殷月怔了许久,忽然浑身发抖,扑上去对秦立道:“秦叔,快待我逃走,我不在这里,我不做什么将军夫人了,我早就厌烦了,我想做你的妻子,秦叔,快带我走……”
秦立微微一笑,抚摸着殷月的面颊,道:“若是能走,早就走了,萧禛早就布置好了一切,等着我们自投罗网……我们都完了,老大做的孽,我们做的作孽,都要一起赎了……”
“我不要……我不要……”殷月吓得几乎神智时常,拼命抓住秦立,歇斯底里道:“秦叔,快救我,快带我走,我再也不贪恋荣华富贵,我跟你一起,我心里其实是想跟你一起的……”
秦立不说话,只是微笑地望着殷月,爱怜地抚上她的脸,道:“韵儿,我已经让属下带着她逃走了,希望她忘却这肮脏的一切,重新生活,平安和顺……”
“那我呢?”殷月见秦立只是说女儿,没有提她,浑身发抖,道:“秦叔,你是想跟我一起走的,是吗?”

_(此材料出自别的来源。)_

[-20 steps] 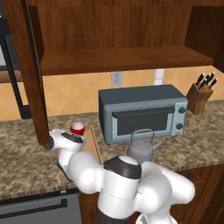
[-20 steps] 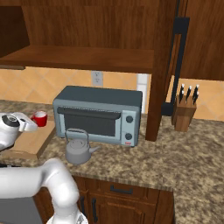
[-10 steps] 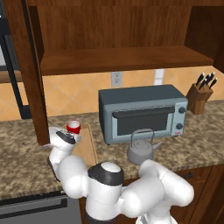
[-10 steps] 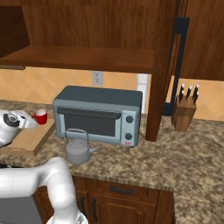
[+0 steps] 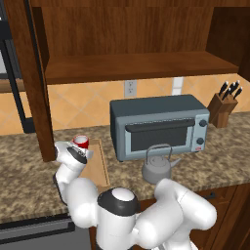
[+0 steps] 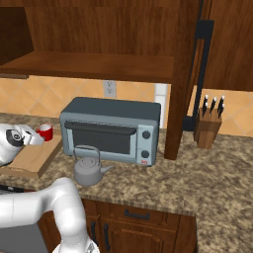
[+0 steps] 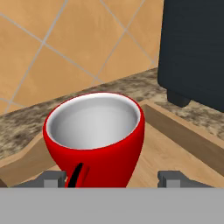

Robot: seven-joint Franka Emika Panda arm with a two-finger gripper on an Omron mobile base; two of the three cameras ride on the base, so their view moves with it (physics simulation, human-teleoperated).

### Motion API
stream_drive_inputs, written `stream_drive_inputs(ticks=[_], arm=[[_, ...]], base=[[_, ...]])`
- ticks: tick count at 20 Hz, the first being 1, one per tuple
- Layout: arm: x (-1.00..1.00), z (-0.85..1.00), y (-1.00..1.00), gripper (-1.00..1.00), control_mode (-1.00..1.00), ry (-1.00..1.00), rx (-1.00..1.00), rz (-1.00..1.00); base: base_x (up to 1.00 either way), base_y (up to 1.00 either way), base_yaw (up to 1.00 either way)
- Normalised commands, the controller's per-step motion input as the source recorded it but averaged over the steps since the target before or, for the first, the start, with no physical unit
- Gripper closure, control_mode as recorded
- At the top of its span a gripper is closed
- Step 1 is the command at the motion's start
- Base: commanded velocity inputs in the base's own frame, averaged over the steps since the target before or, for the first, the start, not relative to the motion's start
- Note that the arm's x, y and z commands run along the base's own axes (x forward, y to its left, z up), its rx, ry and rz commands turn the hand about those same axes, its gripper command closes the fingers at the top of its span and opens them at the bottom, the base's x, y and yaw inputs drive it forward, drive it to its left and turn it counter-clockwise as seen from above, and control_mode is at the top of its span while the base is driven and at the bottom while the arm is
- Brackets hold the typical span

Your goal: Pick the kettle from the counter and place it on the tray. Then pick the mug from the cabinet and place it on the tray. Then close the cabinet doors.

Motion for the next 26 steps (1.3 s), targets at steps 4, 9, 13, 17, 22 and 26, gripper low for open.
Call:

秦立摇了摇头,手掐在殷月的脖子渐渐收紧,道:“月儿,你还记得我们第一次见面的情形吗?你那个时候那么顽皮,拉着我不放,让我给你把树上的鸟儿打下来,你说,秦叔,若是你把鸟儿打下来,以后我就嫁给你……”
殷月扑腾着要挣扎,却无论如何使不出力气来,秦立的力气太大了,她眼泪汪汪,带着祈求的眼目望着秦立,秦立的脸上无悲无喜,只是一片淡然,眯着眼,仿佛想起那美好的曾经,娇艳的小女儿,忽闪忽闪的大眼睛,那么顽皮,那么柔弱,又那么可爱,那个时候,他就想,他要保护她一辈子,让她一生如意……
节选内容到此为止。